Recurrent Dqn #8

lake4790k · 2016-04-21T16:06:09Z

One central element of the Atari DQN is the use of 4 consecutive frames as input making the state more Markov, ie. having the vital dynamic movement information. This paper http://arxiv.org/abs/1507.06527v3 discusses DRQN: the multiframe input can be substituted with LSTM with the same effect (but no systematic advantage for one or the other). Also the Deepmind async paper mentions using LSTM instead of multi frame inputs for more challenging visual domains (Torcs and Labyrinth).

I think this would fit well in this codebase, I'll try to contribute this at one point.

Kaixhin · 2016-04-21T16:44:45Z

Yep a switch for using a DRQN architecture would be great. For now I'd go for using histLen as the number of frames to use BPTT on for a single-frame DRQN. Would be good to base it on the rnn library, especially since it now has the optimised SeqLSTM.

lake4790k · 2016-04-25T11:20:25Z

This is the Caffe implementation from the paper:
https://github.com/mhauskn/dqn/tree/recurrent

Altough Caffe I never looked at probably will help.

lake4790k · 2016-04-26T05:39:33Z

@Kaixhin I see you started working on this, cool. I'll have some time now, so I'll look at the multigpu and async modes.

Kaixhin · 2016-05-02T21:27:44Z

@lake4790k Almost have something working. Disabling this line lets the DRQN train, as otherwise it crashes here, somehow propagating a batch of size 20 forward but expecting the normal batch size of 32 backwards.

I'm new to the rnn library, so let me know if you have any ideas. Performance is considerably slower, which will be due to having to process several time steps sequentially. This is in line with Appendix B in that paper though.

lake4790k · 2016-05-04T22:06:16Z

@Kaixhin Awesome! I have no experience with rnn either, I will need to study it to have an idea. I have two 980TIs and will be able to run longer experiments to see if it goes anywhere.

Kaixhin · 2016-05-04T22:23:28Z

@lake4790k I'd have to delve into the original paper/code, but it looks like they train the network every step (as opposed to every 4). This seems like it'll be a problem for BPTT. In any case if you haven't used rnn before I'll focus on this.

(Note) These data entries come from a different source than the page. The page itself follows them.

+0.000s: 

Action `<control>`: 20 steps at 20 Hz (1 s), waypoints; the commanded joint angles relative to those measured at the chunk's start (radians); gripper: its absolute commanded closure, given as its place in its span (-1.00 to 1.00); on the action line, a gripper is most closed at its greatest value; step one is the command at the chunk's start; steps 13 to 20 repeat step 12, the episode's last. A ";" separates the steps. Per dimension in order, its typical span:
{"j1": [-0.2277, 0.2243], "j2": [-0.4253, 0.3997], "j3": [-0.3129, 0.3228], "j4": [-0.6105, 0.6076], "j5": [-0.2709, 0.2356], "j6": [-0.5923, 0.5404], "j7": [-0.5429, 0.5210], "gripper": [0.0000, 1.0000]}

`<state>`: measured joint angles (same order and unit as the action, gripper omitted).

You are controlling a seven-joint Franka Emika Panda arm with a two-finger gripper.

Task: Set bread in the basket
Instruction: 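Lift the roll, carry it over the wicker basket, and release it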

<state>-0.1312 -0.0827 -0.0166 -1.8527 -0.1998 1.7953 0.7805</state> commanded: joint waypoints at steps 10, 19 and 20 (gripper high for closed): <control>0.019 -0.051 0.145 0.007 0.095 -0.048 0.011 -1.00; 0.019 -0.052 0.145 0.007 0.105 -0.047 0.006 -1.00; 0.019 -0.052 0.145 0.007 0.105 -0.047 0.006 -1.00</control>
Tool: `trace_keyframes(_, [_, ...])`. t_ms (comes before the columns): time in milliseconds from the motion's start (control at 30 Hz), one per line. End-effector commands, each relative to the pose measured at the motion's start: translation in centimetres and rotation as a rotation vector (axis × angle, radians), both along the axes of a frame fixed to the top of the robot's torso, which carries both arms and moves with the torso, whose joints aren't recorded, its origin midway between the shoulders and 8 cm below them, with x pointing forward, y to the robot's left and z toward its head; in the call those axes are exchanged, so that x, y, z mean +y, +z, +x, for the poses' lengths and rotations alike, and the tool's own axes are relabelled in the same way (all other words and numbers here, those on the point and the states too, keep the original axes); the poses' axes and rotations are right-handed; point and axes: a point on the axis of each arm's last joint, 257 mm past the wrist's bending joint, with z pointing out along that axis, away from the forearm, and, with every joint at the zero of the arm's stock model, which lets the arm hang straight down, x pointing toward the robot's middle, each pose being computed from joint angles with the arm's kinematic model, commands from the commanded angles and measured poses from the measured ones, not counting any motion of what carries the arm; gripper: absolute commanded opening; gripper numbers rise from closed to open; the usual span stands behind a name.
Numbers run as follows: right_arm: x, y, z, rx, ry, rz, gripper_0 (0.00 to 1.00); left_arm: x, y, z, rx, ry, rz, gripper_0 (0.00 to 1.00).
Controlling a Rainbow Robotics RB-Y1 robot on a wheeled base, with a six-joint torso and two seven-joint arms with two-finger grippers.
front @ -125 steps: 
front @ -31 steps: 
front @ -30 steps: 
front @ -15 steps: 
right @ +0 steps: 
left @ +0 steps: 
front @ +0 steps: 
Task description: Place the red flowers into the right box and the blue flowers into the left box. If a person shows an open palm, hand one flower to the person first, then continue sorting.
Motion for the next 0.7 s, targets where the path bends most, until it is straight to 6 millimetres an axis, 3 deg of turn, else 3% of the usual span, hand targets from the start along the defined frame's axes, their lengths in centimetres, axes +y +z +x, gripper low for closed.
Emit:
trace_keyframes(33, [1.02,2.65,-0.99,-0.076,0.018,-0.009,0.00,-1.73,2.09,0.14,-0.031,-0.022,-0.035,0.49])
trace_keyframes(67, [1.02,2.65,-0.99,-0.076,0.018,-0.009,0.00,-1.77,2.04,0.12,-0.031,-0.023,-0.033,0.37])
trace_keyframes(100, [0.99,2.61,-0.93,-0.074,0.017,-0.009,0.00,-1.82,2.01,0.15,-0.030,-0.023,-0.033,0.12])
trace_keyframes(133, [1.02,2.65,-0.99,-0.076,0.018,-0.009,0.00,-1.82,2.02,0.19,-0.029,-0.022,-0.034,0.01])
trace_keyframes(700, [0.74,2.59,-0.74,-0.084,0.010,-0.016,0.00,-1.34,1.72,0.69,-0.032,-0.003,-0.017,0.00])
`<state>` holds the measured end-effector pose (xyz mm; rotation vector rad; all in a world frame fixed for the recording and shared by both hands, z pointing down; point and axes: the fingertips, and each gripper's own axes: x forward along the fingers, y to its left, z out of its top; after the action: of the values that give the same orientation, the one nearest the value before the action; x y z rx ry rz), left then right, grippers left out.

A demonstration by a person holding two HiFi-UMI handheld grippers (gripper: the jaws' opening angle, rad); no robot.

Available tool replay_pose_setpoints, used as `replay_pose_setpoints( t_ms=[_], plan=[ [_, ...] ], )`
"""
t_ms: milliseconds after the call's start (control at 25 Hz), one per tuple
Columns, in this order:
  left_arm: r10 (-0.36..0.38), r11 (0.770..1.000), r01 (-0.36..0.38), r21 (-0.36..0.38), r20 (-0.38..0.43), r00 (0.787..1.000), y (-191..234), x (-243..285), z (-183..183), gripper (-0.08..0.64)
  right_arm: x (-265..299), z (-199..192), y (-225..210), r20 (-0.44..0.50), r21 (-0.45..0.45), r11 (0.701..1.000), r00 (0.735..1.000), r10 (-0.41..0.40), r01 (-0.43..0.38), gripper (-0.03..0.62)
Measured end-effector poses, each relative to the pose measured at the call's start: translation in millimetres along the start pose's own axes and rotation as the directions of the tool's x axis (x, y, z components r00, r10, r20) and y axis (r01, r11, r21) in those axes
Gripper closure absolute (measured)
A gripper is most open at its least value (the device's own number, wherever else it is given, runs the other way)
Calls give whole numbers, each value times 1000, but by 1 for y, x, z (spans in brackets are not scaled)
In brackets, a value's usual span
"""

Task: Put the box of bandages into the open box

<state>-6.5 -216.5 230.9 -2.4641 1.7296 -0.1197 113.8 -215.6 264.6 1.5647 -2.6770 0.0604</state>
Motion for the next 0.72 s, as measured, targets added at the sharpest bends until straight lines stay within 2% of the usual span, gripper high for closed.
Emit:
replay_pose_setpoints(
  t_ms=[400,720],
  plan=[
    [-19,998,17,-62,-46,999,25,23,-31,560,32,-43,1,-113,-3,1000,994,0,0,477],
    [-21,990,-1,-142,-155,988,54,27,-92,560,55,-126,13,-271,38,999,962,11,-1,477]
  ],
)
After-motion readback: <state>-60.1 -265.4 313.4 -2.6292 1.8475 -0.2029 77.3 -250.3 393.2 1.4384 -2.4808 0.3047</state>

lake4790k · 2016-05-04T22:29:06Z

@Kaixhin cool, I'll have my hands full with async for now, but in the meantime I'll be able to help with running longer rdqn experiments on my workstation when you think it's worth trying.

Kaixhin · 2016-05-12T22:04:37Z

Here's the result of running ./run.sh demo -recurrent true, so I'm reasonably confident that the DRQN is capable of learning, but I'm not testing this further for now so I'm leaving this issue open. In any case, I still haven't solved this issue (which I mentioned above).

Kaixhin · 2016-05-19T17:43:27Z

Pinging @JoostvDoorn since he's contributed to rnn and may have ideas about the minibatch problem/performance improvements/whether it's possible to save and restore state before and after training (and if that should be done since the parameters have changed slightly).

JoostvDoorn · 2016-05-20T11:46:02Z

@Kaixhin I will have a look later.

lake4790k · 2016-05-23T11:18:52Z

@Kaixhin I'm not getting the error you mentioned when doing validation on the last batch with size 20 when running demo. I'm using the master code which has sequencer:remember('both') enabled. You mention you had to disable that to not crash...? master runs fine for me as it is.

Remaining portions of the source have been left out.